The prevailing view that the evolution of cells in a tumor is driven by Darwinian selection has never been rigorously tested. Because selection greatly affects the level of intratumor genetic diversity, it is important to assess whether intratumor evolution follows the Darwinian or the non-Darwinian mode of evolution. To provide the statistical power, many regions in a single tumor need to be sampled and analyzed much more extensively than has been attempted in previous intratumor studies. Here, from a hepatocellular carcinoma (HCC) tumor, we evaluated multiregional samples from the tumor, using either whole-exome sequencing (WES) (n = 23 samples) or genotyping (n = 286) under both the infinite-site and infinite-allele models of population genetics. In addition to the many single-nucleotide variations (SNVs) present in all samples, there were 35 “polymorphic” SNVs among samples.

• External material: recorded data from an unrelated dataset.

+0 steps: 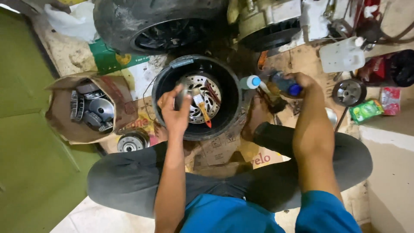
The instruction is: Cleaning and inspecting motorcycle variator plates and components using a cleaning solution.
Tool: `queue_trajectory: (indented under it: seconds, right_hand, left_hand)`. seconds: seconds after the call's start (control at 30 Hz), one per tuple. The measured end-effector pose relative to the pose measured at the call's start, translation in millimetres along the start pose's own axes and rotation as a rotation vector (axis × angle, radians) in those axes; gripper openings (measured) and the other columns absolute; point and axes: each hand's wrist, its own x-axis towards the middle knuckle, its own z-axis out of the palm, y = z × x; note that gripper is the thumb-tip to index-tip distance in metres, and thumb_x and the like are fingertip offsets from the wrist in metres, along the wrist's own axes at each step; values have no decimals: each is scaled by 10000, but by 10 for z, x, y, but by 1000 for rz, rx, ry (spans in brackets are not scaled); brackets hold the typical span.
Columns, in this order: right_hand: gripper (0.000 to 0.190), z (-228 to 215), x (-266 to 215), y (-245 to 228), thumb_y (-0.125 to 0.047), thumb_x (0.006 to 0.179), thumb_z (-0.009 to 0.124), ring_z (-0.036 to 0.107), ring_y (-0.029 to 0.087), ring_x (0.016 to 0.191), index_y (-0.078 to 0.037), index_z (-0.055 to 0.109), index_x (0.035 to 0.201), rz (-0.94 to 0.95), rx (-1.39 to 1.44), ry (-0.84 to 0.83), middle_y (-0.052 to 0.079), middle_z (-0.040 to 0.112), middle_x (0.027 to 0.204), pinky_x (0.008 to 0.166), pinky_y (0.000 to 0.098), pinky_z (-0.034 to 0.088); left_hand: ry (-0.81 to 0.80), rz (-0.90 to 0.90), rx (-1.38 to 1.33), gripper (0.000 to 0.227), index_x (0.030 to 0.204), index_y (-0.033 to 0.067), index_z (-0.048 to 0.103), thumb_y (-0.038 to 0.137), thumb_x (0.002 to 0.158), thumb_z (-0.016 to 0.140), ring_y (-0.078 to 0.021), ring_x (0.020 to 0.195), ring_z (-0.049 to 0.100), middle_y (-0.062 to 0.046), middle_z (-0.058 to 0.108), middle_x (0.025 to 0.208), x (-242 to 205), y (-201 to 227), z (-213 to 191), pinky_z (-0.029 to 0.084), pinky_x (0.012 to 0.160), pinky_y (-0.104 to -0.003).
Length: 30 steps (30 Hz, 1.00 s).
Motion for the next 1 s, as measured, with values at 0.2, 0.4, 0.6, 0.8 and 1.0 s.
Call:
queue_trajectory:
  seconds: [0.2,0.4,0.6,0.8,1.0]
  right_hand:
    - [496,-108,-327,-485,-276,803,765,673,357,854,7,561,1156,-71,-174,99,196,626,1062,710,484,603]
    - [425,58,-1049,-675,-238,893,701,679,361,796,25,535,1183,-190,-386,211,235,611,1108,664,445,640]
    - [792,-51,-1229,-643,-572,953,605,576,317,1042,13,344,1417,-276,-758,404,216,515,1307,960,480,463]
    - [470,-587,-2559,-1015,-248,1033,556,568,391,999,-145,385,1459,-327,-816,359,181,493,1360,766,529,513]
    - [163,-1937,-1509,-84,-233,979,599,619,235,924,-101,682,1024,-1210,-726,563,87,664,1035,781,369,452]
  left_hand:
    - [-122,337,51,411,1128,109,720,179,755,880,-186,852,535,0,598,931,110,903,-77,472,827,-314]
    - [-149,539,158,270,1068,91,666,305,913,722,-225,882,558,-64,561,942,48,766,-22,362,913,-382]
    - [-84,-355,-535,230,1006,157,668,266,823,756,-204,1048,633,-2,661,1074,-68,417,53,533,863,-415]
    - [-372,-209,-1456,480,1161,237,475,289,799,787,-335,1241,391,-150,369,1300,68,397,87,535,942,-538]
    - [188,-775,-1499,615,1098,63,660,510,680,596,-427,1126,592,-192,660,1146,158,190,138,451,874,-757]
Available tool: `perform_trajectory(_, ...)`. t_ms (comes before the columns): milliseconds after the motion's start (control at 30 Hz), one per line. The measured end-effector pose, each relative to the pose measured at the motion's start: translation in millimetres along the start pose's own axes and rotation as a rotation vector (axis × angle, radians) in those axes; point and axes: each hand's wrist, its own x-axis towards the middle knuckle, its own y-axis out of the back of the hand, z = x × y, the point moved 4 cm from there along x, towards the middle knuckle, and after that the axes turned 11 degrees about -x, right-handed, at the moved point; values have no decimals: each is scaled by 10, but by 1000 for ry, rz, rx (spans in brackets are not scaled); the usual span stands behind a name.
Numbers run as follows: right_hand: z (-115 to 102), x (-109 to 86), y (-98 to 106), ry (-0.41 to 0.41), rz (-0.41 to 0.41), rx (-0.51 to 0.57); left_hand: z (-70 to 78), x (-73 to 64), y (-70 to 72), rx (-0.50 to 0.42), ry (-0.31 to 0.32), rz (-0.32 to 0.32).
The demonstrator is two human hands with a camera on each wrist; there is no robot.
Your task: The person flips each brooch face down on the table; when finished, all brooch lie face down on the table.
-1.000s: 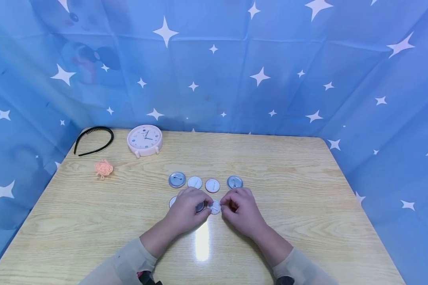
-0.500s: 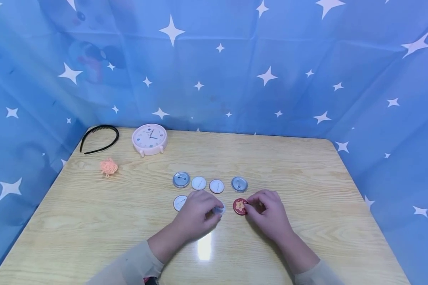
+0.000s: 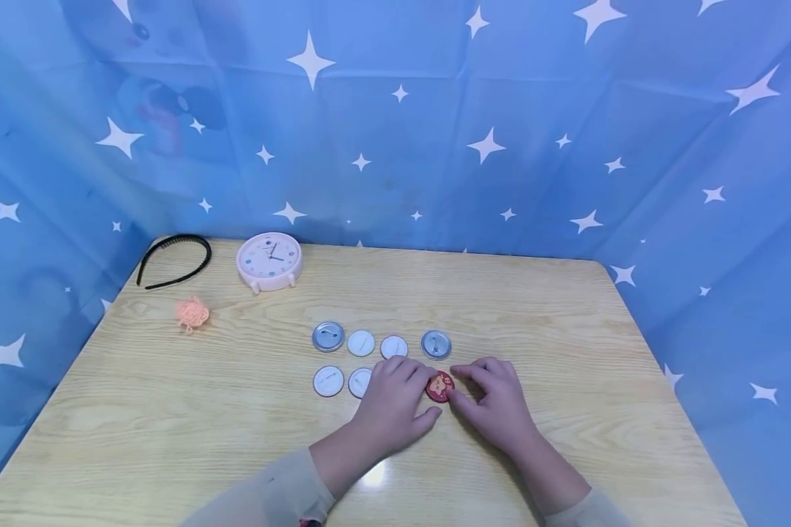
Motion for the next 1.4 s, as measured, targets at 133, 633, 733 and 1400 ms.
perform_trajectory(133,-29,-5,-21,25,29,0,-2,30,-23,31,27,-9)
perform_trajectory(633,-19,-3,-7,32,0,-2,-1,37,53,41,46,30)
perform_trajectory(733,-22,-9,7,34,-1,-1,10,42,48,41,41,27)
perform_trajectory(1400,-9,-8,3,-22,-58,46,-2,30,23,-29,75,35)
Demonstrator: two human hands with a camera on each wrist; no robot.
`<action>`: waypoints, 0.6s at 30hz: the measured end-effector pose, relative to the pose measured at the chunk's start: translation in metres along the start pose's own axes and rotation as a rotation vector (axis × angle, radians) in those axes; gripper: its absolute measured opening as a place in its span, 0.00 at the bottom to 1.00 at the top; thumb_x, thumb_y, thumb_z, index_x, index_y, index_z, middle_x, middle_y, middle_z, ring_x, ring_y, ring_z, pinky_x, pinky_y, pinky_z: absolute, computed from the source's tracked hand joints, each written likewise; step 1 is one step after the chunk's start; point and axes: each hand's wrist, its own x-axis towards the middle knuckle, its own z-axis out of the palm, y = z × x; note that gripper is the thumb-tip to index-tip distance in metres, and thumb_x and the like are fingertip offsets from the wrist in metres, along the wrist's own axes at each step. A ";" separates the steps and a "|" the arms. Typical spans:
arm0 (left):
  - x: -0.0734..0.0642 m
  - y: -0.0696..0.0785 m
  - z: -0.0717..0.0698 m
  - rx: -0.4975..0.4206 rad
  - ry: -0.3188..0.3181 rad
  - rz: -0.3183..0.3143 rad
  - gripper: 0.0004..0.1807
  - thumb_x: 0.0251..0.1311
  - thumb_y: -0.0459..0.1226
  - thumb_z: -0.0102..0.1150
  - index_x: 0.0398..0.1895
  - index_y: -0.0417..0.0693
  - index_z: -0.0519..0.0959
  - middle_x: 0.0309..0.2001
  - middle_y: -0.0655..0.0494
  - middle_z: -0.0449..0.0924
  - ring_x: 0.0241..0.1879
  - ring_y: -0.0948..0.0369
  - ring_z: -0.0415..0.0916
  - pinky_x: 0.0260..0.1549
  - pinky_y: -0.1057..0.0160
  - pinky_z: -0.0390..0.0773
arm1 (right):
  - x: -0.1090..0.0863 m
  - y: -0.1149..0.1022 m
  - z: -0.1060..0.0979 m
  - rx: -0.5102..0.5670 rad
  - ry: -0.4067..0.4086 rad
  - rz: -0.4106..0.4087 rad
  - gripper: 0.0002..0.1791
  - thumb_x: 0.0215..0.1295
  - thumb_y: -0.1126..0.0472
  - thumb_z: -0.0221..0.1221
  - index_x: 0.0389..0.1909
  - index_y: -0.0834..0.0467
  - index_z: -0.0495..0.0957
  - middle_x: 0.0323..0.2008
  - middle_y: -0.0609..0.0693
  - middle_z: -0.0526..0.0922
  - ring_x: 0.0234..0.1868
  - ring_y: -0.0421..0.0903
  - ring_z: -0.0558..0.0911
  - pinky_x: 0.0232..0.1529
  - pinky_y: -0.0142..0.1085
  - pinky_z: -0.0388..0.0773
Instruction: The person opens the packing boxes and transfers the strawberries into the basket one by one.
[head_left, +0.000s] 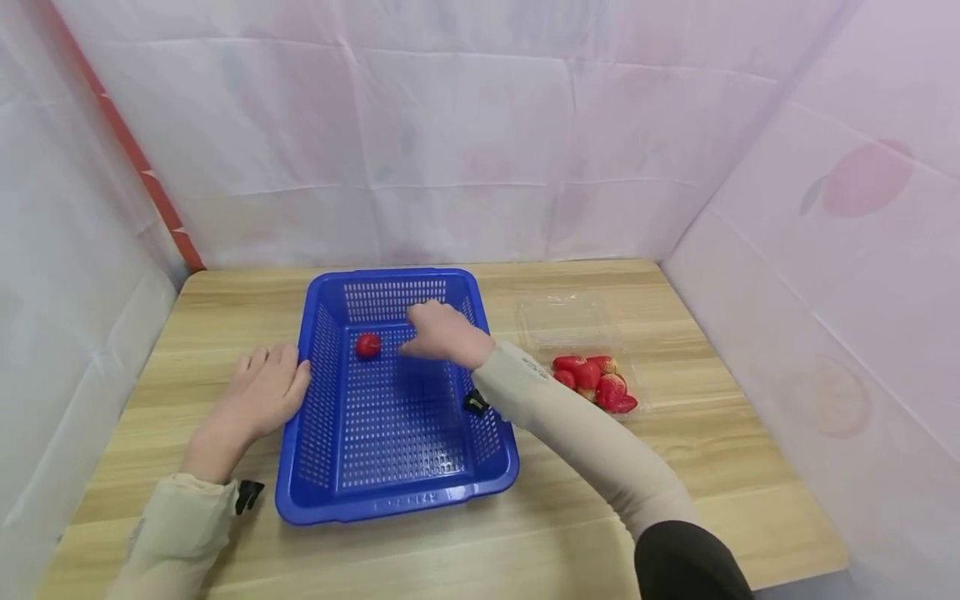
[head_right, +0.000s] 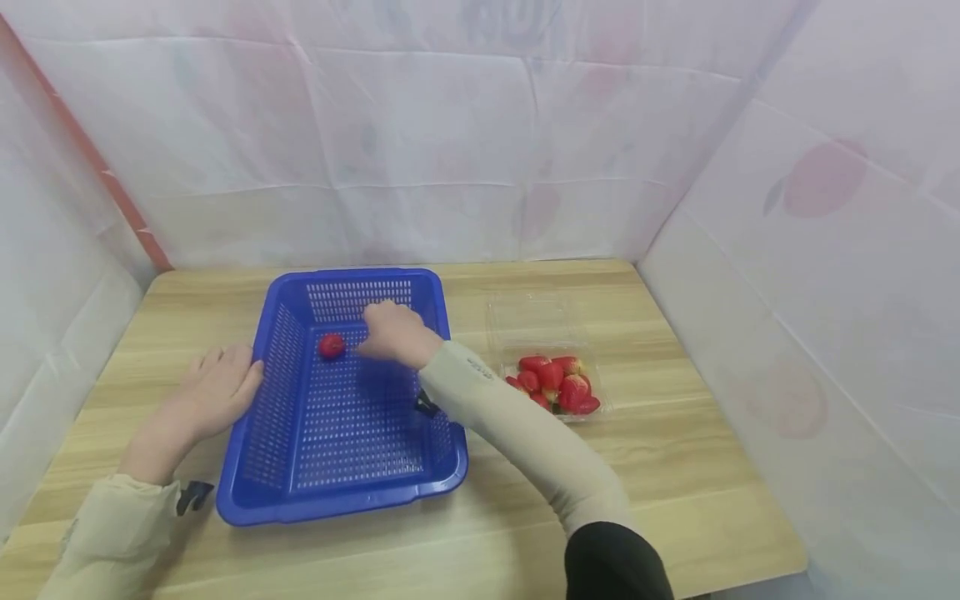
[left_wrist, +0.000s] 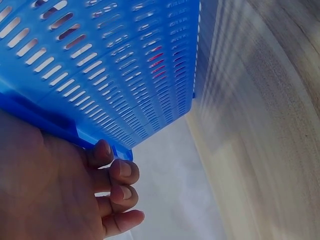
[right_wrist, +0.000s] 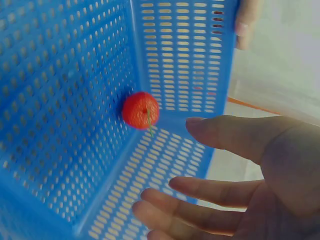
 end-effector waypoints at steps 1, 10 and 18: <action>0.000 0.000 0.000 -0.003 0.003 -0.002 0.17 0.77 0.44 0.30 0.40 0.41 0.65 0.33 0.48 0.66 0.36 0.48 0.61 0.37 0.51 0.57 | -0.004 0.003 -0.002 -0.003 0.019 -0.003 0.16 0.61 0.52 0.67 0.41 0.60 0.79 0.31 0.48 0.78 0.27 0.42 0.73 0.29 0.34 0.73; -0.001 -0.003 0.000 -0.002 0.009 -0.007 0.17 0.77 0.45 0.30 0.40 0.41 0.65 0.33 0.48 0.66 0.36 0.48 0.61 0.37 0.51 0.57 | -0.033 0.025 -0.025 0.059 0.143 -0.105 0.18 0.61 0.56 0.68 0.46 0.65 0.81 0.30 0.52 0.83 0.28 0.44 0.78 0.37 0.38 0.78; 0.000 -0.003 -0.001 -0.009 0.007 -0.007 0.17 0.77 0.45 0.29 0.40 0.41 0.65 0.34 0.48 0.66 0.36 0.48 0.61 0.38 0.51 0.57 | -0.062 0.056 -0.042 0.140 0.243 -0.089 0.17 0.61 0.59 0.67 0.44 0.68 0.81 0.33 0.57 0.84 0.33 0.49 0.82 0.37 0.40 0.79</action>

High genetic diversity was evident as the 23 WES samples defined 20 unique cell clones. With all 286 samples genotyped, clonal diversity agreed well with the non-Darwinian model with no evidence of positive Darwinian selection. Under the non-Darwinian model, MALL (the number of coding region mutations in the entire tumor) was estimated to be greater than 100 million in this tumor. DNA sequences reveal local diversities in small patches of cells and validate the estimation. In contrast, the genetic diversity under a Darwinian model would generally be orders of magnitude smaller. Because the level of genetic diversity will have implications on therapeutic resistance, non-Darwinian evolution should be heeded in cancer treatments even for microscopic tumors.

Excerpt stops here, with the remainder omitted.